> _GOAL OF THE EXERCISE_:
Find the line with "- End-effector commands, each" in the listing below. Write it out exactly, along with every later line up to the final one.
▬▬▬▬▬▬▬▬▬▬
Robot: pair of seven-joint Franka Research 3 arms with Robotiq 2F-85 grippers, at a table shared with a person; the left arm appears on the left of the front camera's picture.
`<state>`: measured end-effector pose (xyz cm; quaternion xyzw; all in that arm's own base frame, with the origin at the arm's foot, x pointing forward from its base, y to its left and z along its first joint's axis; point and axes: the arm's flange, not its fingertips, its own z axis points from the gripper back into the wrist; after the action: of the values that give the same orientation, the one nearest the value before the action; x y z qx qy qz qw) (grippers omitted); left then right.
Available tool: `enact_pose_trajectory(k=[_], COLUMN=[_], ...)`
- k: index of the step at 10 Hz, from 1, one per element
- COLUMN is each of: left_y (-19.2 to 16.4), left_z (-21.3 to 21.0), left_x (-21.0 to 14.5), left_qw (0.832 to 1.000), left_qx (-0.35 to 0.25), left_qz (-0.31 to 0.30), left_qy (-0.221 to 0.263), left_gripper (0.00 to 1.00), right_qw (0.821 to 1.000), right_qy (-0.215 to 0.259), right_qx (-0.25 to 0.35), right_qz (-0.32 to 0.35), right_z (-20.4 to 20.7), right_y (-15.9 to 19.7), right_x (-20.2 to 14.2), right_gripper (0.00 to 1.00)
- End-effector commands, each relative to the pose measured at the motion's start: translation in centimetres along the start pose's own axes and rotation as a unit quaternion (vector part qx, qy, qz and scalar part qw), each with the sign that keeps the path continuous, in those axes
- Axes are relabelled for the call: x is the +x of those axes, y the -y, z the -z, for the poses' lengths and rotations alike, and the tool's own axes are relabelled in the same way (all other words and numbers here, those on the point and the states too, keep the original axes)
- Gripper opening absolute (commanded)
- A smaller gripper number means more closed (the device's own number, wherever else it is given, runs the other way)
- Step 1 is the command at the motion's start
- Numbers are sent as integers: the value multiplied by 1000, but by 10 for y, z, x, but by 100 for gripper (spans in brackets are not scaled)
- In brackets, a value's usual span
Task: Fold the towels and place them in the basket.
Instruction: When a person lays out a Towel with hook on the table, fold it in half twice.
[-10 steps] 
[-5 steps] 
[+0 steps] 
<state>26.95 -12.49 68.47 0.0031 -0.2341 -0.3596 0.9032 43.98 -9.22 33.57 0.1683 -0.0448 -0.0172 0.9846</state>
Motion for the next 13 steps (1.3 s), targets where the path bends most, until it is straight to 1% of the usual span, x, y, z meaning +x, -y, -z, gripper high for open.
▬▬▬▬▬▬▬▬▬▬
> _SOLUTION TO THIS EXERCISE_:
- End-effector commands, each relative to the pose measured at the motion's start: translation in centimetres along the start pose's own axes and rotation as a unit quaternion (vector part qx, qy, qz and scalar part qw), each with the sign that keeps the path continuous, in those axes
- Axes are relabelled for the call: x is the +x of those axes, y the -y, z the -z, for the poses' lengths and rotations alike, and the tool's own axes are relabelled in the same way (all other words and numbers here, those on the point and the states too, keep the original axes)
- Gripper opening absolute (commanded)
- A smaller gripper number means more closed (the device's own number, wherever else it is given, runs the other way)
- Step 1 is the command at the motion's start
- Numbers are sent as integers: the value multiplied by 1000, but by 10 for y, z, x, but by 100 for gripper (spans in brackets are not scaled)
- In brackets, a value's usual span
Task: Fold the towels and place them in the basket.
Instruction: When a person lays out a Towel with hook on the table, fold it in half twice.
[-10 steps] 
[-5 steps] 
[+0 steps] 
<state>26.95 -12.49 68.47 0.0031 -0.2341 -0.3596 0.9032 43.98 -9.22 33.57 0.1683 -0.0448 -0.0172 0.9846</state>
Motion for the next 13 steps (1.3 s), targets where the path bends most, until it is straight to 1% of the usual span, x, y, z meaning +x, -y, -z, gripper high for open.

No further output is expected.